B: Mets-toi de la dynamite dans la bouche...
(La suggestion parait ainsi plus compréhensible et plus absurde que s'il s'agissait d'étoupe dont on ne sait plus très bien ce que c'est — G.A.). Dernier exemple de traduction plus familière. Le comte demande de l'argent à Lébédev en ces termes:
«Паша, дай мне денег. На том свете мы поквитаемся.»
V: Pavel, donne-moi de l'argent, nous ferons nos comptes dans l'autre monde.
B: Pavel, prête-moi de l'argent. Je te le rendrai dans l'autre monde. (La traduction de «дай» par «prête-moi» est plus exacte; elle appelle plus naturellement la suite — G.A.).
Indépendamment de cet effort de polissage, nous avons noté un ajout intéressant dans la mesure où il était tout à fait en situation. Lorsque Sacha vient retrouver chez lui Ivanov qui n'a pas reparu chez elle depuis le jour de son anniversaire, ils ont une explication pénible dans la mesure où Ivanov se rend compte de l'impossibilité où il est de répondre à l'attente de cette jeune fille qui voit en lui un héros, alors qu'il est un être ordinaire, vide même. Il est physiquement atteint et il se plaque contre le mur du fond en déclarant: «Quel dérisoire imbécile je suis! Je trouble les honnêtes gens, je gémis pendant des jours entiers». Et ici alors que dans le texte de Vitez on lit: «(Il rit.) Bou-ou! Bou-ou!», l'acteur Michaël Kraft qui joue Ivanov, gémit effectivement puis, le dos tourné vers le public, il se tord de douleur, les bras levés contre la paroi du fond, et il s'exclame: «C'est le mur des lamentations!» On a la vision fugitive de ces silhouettes étreignant le mur du temple de Jérusalem. Certes la notation est portée par la situation et le jeu physique de l'acteur. Elle est en outre chargée de prémonitions, puisqu' elle précède de peu le moment où il lancera à sa femme: «Tais-toi, sale youpine». La question reste ouverte de savoir dans quelle mesure un metteur en scène peut se permettre ce type de liberté qui, en l'occurrence ajoute une strate supplémentaire à notre perception des réactions de ce personnage capable de se voir de l'extérieur et de pratiquer l'ironie à l'égard de lui-même.

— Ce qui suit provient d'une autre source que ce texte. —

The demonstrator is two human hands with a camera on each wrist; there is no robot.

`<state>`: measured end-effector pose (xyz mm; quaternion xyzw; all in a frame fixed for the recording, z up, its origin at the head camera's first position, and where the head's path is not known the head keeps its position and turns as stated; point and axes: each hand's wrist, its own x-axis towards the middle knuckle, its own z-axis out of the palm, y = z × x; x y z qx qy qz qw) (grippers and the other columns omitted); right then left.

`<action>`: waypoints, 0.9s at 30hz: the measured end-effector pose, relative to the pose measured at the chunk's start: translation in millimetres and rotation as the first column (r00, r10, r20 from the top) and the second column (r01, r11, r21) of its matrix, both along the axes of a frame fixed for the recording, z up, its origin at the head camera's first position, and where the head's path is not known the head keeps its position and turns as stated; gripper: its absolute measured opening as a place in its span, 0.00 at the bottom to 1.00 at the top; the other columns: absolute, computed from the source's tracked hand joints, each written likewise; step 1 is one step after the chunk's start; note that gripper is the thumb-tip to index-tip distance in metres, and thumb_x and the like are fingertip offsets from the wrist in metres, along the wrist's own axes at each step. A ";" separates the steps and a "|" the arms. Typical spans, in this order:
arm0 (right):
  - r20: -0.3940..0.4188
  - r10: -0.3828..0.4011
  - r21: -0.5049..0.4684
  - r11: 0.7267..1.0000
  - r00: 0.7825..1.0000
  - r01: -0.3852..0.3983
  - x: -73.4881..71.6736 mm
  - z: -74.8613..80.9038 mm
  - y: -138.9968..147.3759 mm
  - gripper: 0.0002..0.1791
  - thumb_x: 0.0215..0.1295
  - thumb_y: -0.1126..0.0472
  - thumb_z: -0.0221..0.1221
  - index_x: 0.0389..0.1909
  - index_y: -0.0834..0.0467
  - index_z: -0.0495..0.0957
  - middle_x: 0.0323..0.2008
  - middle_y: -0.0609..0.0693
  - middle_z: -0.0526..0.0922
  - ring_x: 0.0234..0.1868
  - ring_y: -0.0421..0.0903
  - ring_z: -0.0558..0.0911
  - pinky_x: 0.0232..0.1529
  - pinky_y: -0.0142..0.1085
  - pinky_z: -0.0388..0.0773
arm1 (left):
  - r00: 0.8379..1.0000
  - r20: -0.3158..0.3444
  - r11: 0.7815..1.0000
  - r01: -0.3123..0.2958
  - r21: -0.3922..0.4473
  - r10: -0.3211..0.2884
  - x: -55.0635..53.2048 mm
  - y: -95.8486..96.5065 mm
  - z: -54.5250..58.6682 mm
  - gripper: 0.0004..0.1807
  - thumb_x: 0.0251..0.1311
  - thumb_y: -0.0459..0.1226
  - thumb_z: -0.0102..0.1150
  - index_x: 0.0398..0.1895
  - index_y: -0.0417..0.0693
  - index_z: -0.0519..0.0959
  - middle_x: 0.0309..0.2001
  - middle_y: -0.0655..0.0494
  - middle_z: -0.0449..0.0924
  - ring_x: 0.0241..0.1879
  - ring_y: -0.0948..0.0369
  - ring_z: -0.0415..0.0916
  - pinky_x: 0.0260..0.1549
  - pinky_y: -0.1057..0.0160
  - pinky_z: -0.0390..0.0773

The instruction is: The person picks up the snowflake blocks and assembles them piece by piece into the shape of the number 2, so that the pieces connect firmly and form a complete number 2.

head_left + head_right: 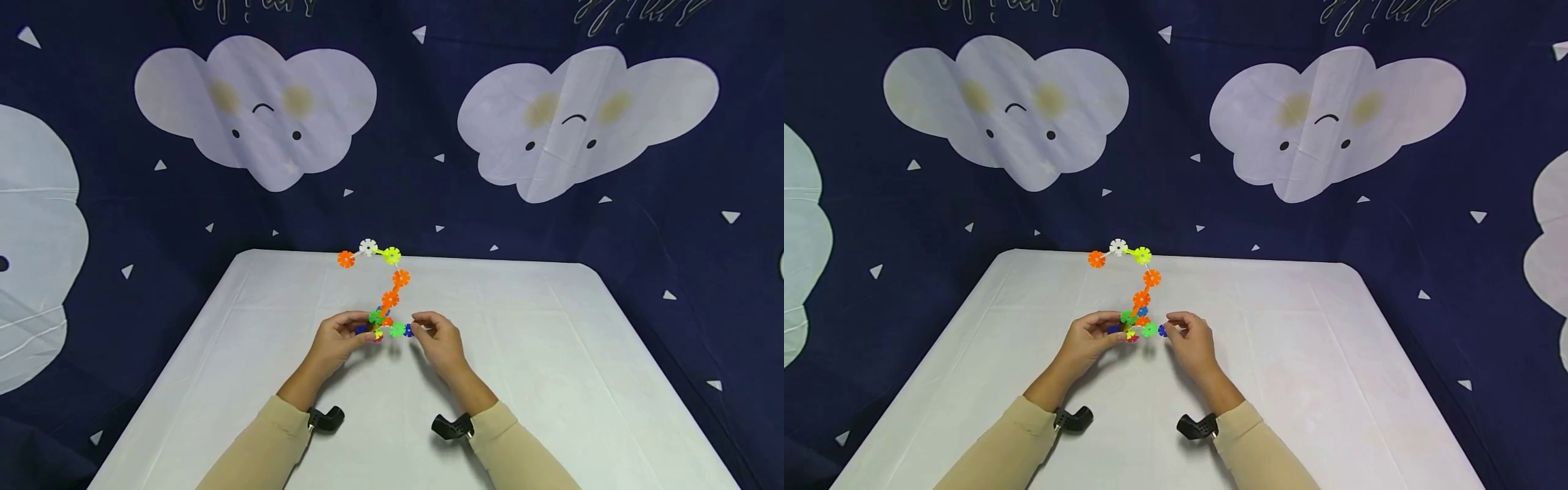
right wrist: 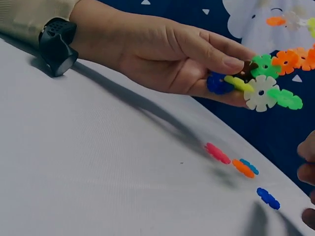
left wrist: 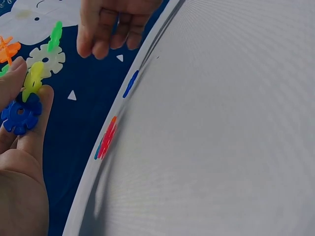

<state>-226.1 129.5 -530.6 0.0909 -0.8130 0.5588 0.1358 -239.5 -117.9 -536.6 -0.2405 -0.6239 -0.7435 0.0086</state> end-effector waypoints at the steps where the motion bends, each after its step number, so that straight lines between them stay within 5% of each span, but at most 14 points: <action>1: -0.026 -0.002 0.044 0.999 1.000 0.004 -1.0 -2.2 0.7 0.11 0.69 0.67 0.68 0.50 0.66 0.86 0.45 0.54 0.88 0.46 0.56 0.81 0.49 0.42 0.78 | 1.000 -0.003 1.000 0.001 0.004 -0.001 -0.1 0.1 -0.2 0.21 0.58 0.15 0.67 0.56 0.21 0.78 0.53 0.29 0.81 0.52 0.41 0.80 0.48 0.54 0.85; 5: -0.090 0.042 0.213 0.977 0.995 -0.022 -5.2 -10.9 2.2 0.16 0.66 0.68 0.68 0.54 0.64 0.85 0.55 0.57 0.85 0.59 0.61 0.75 0.60 0.53 0.70 | 1.000 -0.012 1.000 0.003 0.015 -0.003 -0.6 0.3 -1.2 0.21 0.58 0.14 0.68 0.56 0.20 0.78 0.52 0.30 0.82 0.51 0.45 0.81 0.47 0.57 0.86; 10: -0.066 0.146 0.393 0.913 0.987 -0.109 -5.7 -16.6 1.7 0.23 0.71 0.67 0.65 0.65 0.65 0.79 0.69 0.65 0.75 0.70 0.67 0.67 0.70 0.61 0.60 | 1.000 -0.019 1.000 0.008 0.023 -0.008 -1.5 0.2 -2.9 0.21 0.58 0.15 0.68 0.56 0.20 0.78 0.52 0.32 0.82 0.50 0.45 0.81 0.46 0.58 0.86; 21: -0.036 0.179 0.611 0.783 0.983 -0.120 -1.6 -17.0 -3.2 0.24 0.77 0.64 0.61 0.70 0.65 0.75 0.73 0.63 0.71 0.74 0.66 0.65 0.74 0.65 0.53 | 1.000 -0.005 0.999 0.026 0.022 -0.026 -0.7 0.6 -1.0 0.21 0.59 0.15 0.67 0.56 0.21 0.79 0.53 0.28 0.80 0.52 0.40 0.80 0.47 0.54 0.86; 27: -0.115 0.152 0.615 0.787 0.982 -0.050 -0.9 -20.3 -3.8 0.16 0.75 0.69 0.62 0.61 0.66 0.82 0.66 0.59 0.80 0.68 0.62 0.74 0.71 0.65 0.60 | 0.999 0.003 0.999 0.035 0.009 -0.035 0.3 0.2 -0.3 0.20 0.60 0.15 0.67 0.57 0.22 0.79 0.54 0.28 0.80 0.53 0.41 0.81 0.47 0.53 0.86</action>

Sans trancher le débat de savoir si Tchékhov plaide pour l'humanisme et l'harmonie entre les êtres ou est au contraire porteur de toutes les violences dont notre siècle a hérité, ces deux mises en scène montrent une fois de plus à quel point la représentation théâtrale est une explication de texte en action qui autorise, dans les limites de la fidélité à l'esprit, la mise en relief des strates successives d'une oeuvre. Il est évident que l'auteur ne peut savoir comment il sera lu cent ans après dans une civilisation tout à fait différente de la sienne. Il est significatif que ces deux mises en scène correspondent exactement aux deux lectures possibles et opposées de ce texte qui apparait étonnament moderne dans le contexte des débats d'aujourd'hui. Echappant enfin à sa spécificité russe, cette oeuvre a acquis le statut de ces textes classiques qui à chaque époque révèlent, à qui sait les lire, des richesses insoupçonnées.